Regarding the BAF, the results show that the lamina accumulated more Cu compared to the other organs, with higher values being determined for those grown in the Us. In the case of Zn, it was found that the BAF of this element in the root was not influenced by soil pollution. In contrast, plants grown in the Us showed a significantly higher accumulation of Zn at the level of the petioles and lamina, compared to plants grown in Ps. The lamina recorded a higher accumulation of Zn. The S. perfoliatum plants showed a higher BAF of Pb compared to that of Cr, and the superiority of the BAF of Pb in the lamina was evident.
It was observed that soil pollution had a significant influence on the TF of Cu and Zn from the roots to the aerial organs, with greater variations in Zn. The TF of the two elements was not significantly influenced by phenophase. For Cr and Pb, a higher TF of Cr was observed at first determination, while in the next two, the TF of the two elements showed similar values.
Significant variations were determined in the RE of Cu and Zn, both between stages and depending on the level of soil pollution.
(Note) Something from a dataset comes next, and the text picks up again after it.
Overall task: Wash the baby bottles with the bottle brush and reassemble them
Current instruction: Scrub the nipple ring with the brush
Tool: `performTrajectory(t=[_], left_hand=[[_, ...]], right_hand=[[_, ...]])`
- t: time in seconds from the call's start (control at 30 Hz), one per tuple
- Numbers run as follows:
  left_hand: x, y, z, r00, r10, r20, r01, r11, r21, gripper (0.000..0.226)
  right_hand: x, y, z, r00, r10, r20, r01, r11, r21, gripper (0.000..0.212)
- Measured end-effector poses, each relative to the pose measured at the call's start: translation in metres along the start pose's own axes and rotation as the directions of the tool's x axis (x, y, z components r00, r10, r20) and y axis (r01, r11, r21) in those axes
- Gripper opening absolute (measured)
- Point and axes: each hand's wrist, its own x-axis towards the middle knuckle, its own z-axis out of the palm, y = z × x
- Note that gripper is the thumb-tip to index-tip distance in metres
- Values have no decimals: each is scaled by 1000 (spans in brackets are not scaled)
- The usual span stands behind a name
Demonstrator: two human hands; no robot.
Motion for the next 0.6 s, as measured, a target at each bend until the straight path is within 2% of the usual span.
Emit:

The development stage showed less contribution of the RE of Zn compared to soil pollution.
The accumulation of heavy metals in plants was differentiated according to the concentration existing in the two soil types (polluted/unpolluted), the element (Cu, Zn, Cr, Pb), the organ (roots, petiole, leaves) and the plant development stage (13, 15 or 18BBCH). The highest values were recorded in polluted soil, in the order of Zn > Cu > Pb > Cr, in lamina and in the 18 BBCH stage.
High concentrations of heavy metals led to a slight reduction in the plants’ growth rate, associated with an increase in the free proline content in plant organs. The chlorophyll content showed low and insignificant correlations with all metals.
S. perfoliatum is one such species, with high ecological plasticity, being a hyperaccumulator of Cu, Zn, Cr and Pb, with demonstrated RE, which could be successfully used in phytoremediation programs of heavy metal-polluted areas.
However, further studies are needed under "in situ" controlled conditions which involve cultivation under natural conditions and the evaluation of bioremediation capacities in interaction with specific local factors.

Supplementary Materials

The following are available online at https://www.mdpi.com/article/10.3390/min12030334/s1, Figure S1: Map with the location of soil samples from the polluted mining area and from the unpolluted site; Table S1: ANOVA for Cu and Zn concentrations in different organs of S. perfoliatum for different stages grown in Ps and Us; Table S2. ANOVA for Cr and Pb concentrations in different organs of S. perfoliatum; Table S3: ANOVA for BAF of Cu and Zn in different organs of S. perfoliatum grown in Ps and Us; Table S4: ANOVA for TF of Cu and Zn in different stages of S. perfoliatum plants; Table S5: ANOVA for RE of Cu and Zn on different stages of S. perfoliatum plants; Table S6: ANOVA for free proline content in different organs of S. perfoliatum at different development stages.

Author Contributions

Conceptualization, R.L.S.; methodology, V.N.; validation, P.N.; investigation, V.N., A.B. and G.V.; resources, S.G.; data curation, S.C.; writing—original draft preparation, R.M.S.; writing—review and editing, R.L.S. and S.C.; visualization, V.N.; supervision, R.L.S.; funding acquisition, S.G. All authors have read and agreed to the published version of the manuscript.

Funding

This research was supported by Banat’s University of Agricultural Sciences and Veterinary Medicine “King Michael I of Romania” from Timisoara.

Acknowledgments

This research paper is supported by the project “Increasing the impact of excellence research on the capacity for innovation and technology transfer within USAMVB Timisoara” code 6PFE, submitted in the competition Program 1—Development of the national system of research—development, Subprogram 1.2—Institutional performance, Institutional development projects—Development projects of excellence in RDI.

Conflicts of Interest

The authors declare no conflict of interest.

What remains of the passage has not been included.